Advantages of Decision Trees¶
1. Easy to read and interpret
One of the advantages of decision trees is that their outputs are easy to read and interpret without requiring statistical knowledge. For example, when using decision trees to present demographic information on customers, the marketing department staff can read and interpret the graphical representation of the data without requiring statistical knowledge.

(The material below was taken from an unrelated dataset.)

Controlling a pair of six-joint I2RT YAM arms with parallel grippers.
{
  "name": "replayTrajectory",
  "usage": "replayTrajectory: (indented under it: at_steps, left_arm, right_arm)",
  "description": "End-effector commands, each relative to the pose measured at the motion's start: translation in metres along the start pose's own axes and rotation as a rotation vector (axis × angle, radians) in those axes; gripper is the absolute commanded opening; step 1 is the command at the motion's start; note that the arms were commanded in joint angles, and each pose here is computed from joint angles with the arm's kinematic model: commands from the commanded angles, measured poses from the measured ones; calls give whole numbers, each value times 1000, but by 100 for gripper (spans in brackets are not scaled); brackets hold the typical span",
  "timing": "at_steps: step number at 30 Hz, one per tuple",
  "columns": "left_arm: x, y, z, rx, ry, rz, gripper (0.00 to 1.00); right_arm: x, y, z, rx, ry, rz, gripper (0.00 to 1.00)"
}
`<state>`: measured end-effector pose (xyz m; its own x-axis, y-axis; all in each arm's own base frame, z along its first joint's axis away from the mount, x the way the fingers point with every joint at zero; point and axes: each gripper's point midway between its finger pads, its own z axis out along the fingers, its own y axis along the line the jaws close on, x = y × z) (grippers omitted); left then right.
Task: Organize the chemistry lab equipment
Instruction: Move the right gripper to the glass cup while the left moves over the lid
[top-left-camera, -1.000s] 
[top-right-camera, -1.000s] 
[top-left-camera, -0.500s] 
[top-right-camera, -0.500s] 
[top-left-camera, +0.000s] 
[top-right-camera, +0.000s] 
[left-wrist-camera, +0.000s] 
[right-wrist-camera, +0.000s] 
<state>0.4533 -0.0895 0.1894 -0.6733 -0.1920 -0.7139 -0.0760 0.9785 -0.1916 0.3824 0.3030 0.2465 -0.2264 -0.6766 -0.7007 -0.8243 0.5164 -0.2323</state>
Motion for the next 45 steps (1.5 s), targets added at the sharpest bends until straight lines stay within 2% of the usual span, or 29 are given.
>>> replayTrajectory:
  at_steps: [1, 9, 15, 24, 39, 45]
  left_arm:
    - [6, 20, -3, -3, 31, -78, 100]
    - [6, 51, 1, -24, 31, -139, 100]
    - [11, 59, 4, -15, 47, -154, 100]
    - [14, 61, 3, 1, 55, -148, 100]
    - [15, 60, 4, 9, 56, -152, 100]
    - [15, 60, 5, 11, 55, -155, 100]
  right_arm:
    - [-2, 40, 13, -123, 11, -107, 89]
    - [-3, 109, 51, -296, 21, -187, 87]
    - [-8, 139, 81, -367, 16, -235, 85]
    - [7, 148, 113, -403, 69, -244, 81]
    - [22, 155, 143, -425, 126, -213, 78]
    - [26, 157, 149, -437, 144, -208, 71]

The data can also generate important insights on the probabilities, costs, and alternatives to various strategies formulated by the marketing department.
2. Easy to prepare
Compared to other decision techniques, decision trees take less effort for data preparation. However, users need to have ready information to create new variables with the power to predict the target variable. They can also create classifications of data without having to compute complex calculations. For complex situations, users can combine decision trees with other methods.
3. Less data cleaning required
Another advantage of decision trees is that there is less data cleaning required once the variables have been created. Cases of missing values and outliers have less significance on the decision tree’s data.